Reese told reporters that running around the block for four hours doesn't even come close to the nonsensical half-brained ideas he has been involved with in the past. "Once I ran 20 miles around the middle school track. I considered quitting my job to become a cake decorator. One time I even got gutsy enough to make fun of Spartan races."
Having already completed five 100 mile races over grueling, difficult trails, Reese has been vocal about his intentions to run a PR at the 100 mile Jackpot Ultra Running Festival on February 15th. "I plan on finishing this race faster than 27 hours and 44 minutes. If that doesn't happen, I'll probably drive to McDonalds and drown my sorrows in breakfast burritos. Then I'll punish my poor performance by forcing myself to listen to a Celine Dion CD on the way home. Chances are that I'll spend the next six days sitting in the corner of my bathroom crying."
Though the stakes are high and Reese clearly feels threatened by the possibility of listening to Celine Dion, all indications are that we will see a PR at the race. Friday night's run was smooth and deliberate.
"Actually it was pretty boring. I listened to NPR on the radio until 1:00am. How fun does that sound?" Polite reporters declined to offer an immediate response such as "I'd rather get paper cuts on my eyeballs than run 20 miles around the block."
Reese was joined for three miles by his dog Aunt Jackie. Asked to comment on the experience, Aunt Jackie's only comment was "Cory smells like sausage."
Throughout his running endeavors, Reese's wife Melanie continues to be a stalwart supporter. "Quite frankly I'd rather have him be out running. When he's home all he does is blabber on and on about Scott Jurek or steal the Raisinets out of the secret stash in my drawer."
Jackson finished a spectacular ten miles before retiring for the evening.

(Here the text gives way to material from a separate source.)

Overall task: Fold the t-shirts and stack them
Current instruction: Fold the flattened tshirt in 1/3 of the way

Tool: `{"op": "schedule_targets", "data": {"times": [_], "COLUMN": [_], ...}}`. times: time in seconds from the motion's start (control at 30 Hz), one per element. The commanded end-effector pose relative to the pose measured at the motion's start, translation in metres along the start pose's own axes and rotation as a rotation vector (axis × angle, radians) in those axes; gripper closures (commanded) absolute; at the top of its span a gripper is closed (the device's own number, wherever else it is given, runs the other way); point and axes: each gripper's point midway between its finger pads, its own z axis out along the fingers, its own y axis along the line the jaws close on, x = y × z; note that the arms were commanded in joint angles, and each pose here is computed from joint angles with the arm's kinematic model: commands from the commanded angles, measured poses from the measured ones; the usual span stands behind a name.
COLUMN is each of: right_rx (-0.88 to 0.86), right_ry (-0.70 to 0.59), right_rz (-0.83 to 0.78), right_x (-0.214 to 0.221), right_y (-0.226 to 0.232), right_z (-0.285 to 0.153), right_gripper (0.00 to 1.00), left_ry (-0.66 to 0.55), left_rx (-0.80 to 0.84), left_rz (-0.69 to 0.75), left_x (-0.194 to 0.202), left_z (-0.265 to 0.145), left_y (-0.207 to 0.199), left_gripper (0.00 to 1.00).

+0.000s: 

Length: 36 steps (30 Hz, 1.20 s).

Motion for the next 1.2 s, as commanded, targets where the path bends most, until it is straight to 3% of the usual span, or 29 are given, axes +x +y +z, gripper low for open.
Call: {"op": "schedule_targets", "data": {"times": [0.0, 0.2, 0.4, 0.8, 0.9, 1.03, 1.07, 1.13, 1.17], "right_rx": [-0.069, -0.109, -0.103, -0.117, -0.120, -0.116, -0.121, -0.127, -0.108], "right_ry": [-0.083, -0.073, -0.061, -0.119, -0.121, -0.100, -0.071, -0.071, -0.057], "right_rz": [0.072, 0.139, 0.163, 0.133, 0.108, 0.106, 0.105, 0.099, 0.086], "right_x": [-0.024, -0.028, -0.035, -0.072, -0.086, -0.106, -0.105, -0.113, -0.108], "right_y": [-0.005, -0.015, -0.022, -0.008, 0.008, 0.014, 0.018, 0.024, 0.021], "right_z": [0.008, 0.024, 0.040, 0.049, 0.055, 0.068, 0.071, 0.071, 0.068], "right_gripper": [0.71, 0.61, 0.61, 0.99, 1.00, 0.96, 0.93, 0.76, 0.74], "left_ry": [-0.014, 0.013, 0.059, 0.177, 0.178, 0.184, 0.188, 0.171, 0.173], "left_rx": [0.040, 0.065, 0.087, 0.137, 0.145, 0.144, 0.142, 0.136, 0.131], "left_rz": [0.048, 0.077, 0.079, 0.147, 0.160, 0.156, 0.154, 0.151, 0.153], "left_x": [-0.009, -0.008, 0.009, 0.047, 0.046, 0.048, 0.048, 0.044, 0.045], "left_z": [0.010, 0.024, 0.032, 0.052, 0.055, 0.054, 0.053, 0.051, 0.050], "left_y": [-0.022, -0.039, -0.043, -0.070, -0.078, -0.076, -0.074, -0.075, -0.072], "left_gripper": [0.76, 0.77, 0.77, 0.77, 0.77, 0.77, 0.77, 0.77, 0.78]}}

Allegations have surfaced against Reese that he is planning to use soreness from his 50 mile race a few weeks before the 100 mile race as an excuse if he does not achieve a personal record. Reese declined questions about this saying "I can neither confirm nor deny that I'm already preparing an excuse."
The city of Hurricane seems to be rallying around Reese's efforts. "We're really pulling for him to get a PR," said neighbor Tom Dansie. "We know how much Cory hates McDonald's breakfast burritos."